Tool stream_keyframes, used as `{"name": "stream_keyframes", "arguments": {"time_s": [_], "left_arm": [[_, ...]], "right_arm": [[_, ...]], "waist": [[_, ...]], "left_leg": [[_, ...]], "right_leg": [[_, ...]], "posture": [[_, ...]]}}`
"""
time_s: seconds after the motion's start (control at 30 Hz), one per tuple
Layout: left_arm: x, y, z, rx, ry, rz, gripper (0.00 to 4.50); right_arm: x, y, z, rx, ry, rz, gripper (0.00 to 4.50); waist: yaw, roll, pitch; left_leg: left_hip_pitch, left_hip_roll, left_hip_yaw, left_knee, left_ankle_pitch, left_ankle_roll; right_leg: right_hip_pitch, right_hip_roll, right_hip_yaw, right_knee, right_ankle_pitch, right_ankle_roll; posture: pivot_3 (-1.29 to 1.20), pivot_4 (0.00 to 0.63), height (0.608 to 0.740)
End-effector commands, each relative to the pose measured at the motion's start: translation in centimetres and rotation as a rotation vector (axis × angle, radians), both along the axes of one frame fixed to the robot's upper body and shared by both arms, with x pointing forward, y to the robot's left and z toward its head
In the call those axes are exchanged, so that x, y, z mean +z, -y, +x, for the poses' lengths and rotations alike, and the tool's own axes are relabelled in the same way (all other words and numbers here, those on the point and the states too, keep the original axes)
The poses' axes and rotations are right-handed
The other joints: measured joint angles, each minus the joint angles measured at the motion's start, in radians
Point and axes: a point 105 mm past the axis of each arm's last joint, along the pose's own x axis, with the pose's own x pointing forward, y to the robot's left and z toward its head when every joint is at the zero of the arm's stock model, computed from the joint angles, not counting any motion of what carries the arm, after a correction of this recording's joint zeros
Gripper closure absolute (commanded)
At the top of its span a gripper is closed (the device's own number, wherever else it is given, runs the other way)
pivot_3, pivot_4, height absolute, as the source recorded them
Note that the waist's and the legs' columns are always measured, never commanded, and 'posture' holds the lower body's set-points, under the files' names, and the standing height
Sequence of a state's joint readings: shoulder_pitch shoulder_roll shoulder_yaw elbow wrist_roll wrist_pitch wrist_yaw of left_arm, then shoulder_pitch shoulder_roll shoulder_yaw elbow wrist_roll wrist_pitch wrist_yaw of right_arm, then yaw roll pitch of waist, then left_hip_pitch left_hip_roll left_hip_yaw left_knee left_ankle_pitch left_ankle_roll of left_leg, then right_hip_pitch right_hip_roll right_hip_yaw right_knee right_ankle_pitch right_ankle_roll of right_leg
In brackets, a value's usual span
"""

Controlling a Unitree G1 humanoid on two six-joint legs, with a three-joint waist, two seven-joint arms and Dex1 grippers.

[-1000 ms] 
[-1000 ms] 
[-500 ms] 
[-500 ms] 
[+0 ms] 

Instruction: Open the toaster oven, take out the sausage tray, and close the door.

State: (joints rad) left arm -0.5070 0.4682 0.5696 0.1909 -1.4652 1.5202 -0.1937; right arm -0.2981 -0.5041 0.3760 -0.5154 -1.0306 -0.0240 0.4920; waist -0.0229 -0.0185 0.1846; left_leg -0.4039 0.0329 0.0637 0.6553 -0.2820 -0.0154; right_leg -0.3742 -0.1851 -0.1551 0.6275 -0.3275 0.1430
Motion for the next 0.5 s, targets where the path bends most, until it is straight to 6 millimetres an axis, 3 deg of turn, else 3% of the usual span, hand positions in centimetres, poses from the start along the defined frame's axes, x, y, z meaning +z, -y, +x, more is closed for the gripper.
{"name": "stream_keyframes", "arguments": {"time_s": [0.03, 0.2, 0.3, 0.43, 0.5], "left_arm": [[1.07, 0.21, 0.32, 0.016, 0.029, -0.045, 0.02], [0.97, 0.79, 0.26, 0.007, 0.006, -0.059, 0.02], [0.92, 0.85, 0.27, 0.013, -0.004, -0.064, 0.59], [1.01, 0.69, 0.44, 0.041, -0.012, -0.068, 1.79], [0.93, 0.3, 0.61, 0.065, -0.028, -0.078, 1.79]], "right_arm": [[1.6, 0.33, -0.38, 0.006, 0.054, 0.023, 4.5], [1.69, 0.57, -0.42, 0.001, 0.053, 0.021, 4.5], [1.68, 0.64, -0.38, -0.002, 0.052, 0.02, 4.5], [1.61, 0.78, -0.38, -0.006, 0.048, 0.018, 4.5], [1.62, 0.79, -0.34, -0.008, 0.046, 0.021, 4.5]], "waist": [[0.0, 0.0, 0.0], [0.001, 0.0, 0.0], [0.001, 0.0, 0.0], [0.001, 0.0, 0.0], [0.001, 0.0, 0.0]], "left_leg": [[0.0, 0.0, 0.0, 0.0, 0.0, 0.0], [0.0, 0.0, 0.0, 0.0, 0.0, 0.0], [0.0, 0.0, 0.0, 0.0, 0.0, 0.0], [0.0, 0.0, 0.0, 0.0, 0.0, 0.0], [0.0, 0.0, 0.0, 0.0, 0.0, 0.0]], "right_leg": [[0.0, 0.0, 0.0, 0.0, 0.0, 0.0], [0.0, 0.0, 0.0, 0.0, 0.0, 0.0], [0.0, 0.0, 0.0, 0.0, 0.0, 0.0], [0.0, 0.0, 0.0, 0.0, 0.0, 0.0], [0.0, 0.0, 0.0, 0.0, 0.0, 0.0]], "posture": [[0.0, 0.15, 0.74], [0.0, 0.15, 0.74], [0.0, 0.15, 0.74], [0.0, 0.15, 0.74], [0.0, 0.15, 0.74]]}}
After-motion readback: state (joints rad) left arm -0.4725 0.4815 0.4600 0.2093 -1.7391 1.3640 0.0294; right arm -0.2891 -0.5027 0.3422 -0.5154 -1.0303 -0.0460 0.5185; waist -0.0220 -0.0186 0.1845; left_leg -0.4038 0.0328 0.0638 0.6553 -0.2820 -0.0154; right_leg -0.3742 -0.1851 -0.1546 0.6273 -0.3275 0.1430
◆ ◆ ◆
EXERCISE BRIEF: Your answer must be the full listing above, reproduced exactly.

RESPONSE BOX:
Tool stream_keyframes, used as `{"name": "stream_keyframes", "arguments": {"time_s": [_], "left_arm": [[_, ...]], "right_arm": [[_, ...]], "waist": [[_, ...]], "left_leg": [[_, ...]], "right_leg": [[_, ...]], "posture": [[_, ...]]}}`
"""
time_s: seconds after the motion's start (control at 30 Hz), one per tuple
Layout: left_arm: x, y, z, rx, ry, rz, gripper (0.00 to 4.50); right_arm: x, y, z, rx, ry, rz, gripper (0.00 to 4.50); waist: yaw, roll, pitch; left_leg: left_hip_pitch, left_hip_roll, left_hip_yaw, left_knee, left_ankle_pitch, left_ankle_roll; right_leg: right_hip_pitch, right_hip_roll, right_hip_yaw, right_knee, right_ankle_pitch, right_ankle_roll; posture: pivot_3 (-1.29 to 1.20), pivot_4 (0.00 to 0.63), height (0.608 to 0.740)
End-effector commands, each relative to the pose measured at the motion's start: translation in centimetres and rotation as a rotation vector (axis × angle, radians), both along the axes of one frame fixed to the robot's upper body and shared by both arms, with x pointing forward, y to the robot's left and z toward its head
In the call those axes are exchanged, so that x, y, z mean +z, -y, +x, for the poses' lengths and rotations alike, and the tool's own axes are relabelled in the same way (all other words and numbers here, those on the point and the states too, keep the original axes)
The poses' axes and rotations are right-handed
The other joints: measured joint angles, each minus the joint angles measured at the motion's start, in radians
Point and axes: a point 105 mm past the axis of each arm's last joint, along the pose's own x axis, with the pose's own x pointing forward, y to the robot's left and z toward its head when every joint is at the zero of the arm's stock model, computed from the joint angles, not counting any motion of what carries the arm, after a correction of this recording's joint zeros
Gripper closure absolute (commanded)
At the top of its span a gripper is closed (the device's own number, wherever else it is given, runs the other way)
pivot_3, pivot_4, height absolute, as the source recorded them
Note that the waist's and the legs' columns are always measured, never commanded, and 'posture' holds the lower body's set-points, under the files' names, and the standing height
Sequence of a state's joint readings: shoulder_pitch shoulder_roll shoulder_yaw elbow wrist_roll wrist_pitch wrist_yaw of left_arm, then shoulder_pitch shoulder_roll shoulder_yaw elbow wrist_roll wrist_pitch wrist_yaw of right_arm, then yaw roll pitch of waist, then left_hip_pitch left_hip_roll left_hip_yaw left_knee left_ankle_pitch left_ankle_roll of left_leg, then right_hip_pitch right_hip_roll right_hip_yaw right_knee right_ankle_pitch right_ankle_roll of right_leg
In brackets, a value's usual span
"""

Controlling a Unitree G1 humanoid on two six-joint legs, with a three-joint waist, two seven-joint arms and Dex1 grippers.

[-1000 ms] 
[-1000 ms] 
[-500 ms] 
[-500 ms] 
[+0 ms] 

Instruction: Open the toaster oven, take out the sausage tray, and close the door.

State: (joints rad) left arm -0.5070 0.4682 0.5696 0.1909 -1.4652 1.5202 -0.1937; right arm -0.2981 -0.5041 0.3760 -0.5154 -1.0306 -0.0240 0.4920; waist -0.0229 -0.0185 0.1846; left_leg -0.4039 0.0329 0.0637 0.6553 -0.2820 -0.0154; right_leg -0.3742 -0.1851 -0.1551 0.6275 -0.3275 0.1430
Motion for the next 0.5 s, targets where the path bends most, until it is straight to 6 millimetres an axis, 3 deg of turn, else 3% of the usual span, hand positions in centimetres, poses from the start along the defined frame's axes, x, y, z meaning +z, -y, +x, more is closed for the gripper.
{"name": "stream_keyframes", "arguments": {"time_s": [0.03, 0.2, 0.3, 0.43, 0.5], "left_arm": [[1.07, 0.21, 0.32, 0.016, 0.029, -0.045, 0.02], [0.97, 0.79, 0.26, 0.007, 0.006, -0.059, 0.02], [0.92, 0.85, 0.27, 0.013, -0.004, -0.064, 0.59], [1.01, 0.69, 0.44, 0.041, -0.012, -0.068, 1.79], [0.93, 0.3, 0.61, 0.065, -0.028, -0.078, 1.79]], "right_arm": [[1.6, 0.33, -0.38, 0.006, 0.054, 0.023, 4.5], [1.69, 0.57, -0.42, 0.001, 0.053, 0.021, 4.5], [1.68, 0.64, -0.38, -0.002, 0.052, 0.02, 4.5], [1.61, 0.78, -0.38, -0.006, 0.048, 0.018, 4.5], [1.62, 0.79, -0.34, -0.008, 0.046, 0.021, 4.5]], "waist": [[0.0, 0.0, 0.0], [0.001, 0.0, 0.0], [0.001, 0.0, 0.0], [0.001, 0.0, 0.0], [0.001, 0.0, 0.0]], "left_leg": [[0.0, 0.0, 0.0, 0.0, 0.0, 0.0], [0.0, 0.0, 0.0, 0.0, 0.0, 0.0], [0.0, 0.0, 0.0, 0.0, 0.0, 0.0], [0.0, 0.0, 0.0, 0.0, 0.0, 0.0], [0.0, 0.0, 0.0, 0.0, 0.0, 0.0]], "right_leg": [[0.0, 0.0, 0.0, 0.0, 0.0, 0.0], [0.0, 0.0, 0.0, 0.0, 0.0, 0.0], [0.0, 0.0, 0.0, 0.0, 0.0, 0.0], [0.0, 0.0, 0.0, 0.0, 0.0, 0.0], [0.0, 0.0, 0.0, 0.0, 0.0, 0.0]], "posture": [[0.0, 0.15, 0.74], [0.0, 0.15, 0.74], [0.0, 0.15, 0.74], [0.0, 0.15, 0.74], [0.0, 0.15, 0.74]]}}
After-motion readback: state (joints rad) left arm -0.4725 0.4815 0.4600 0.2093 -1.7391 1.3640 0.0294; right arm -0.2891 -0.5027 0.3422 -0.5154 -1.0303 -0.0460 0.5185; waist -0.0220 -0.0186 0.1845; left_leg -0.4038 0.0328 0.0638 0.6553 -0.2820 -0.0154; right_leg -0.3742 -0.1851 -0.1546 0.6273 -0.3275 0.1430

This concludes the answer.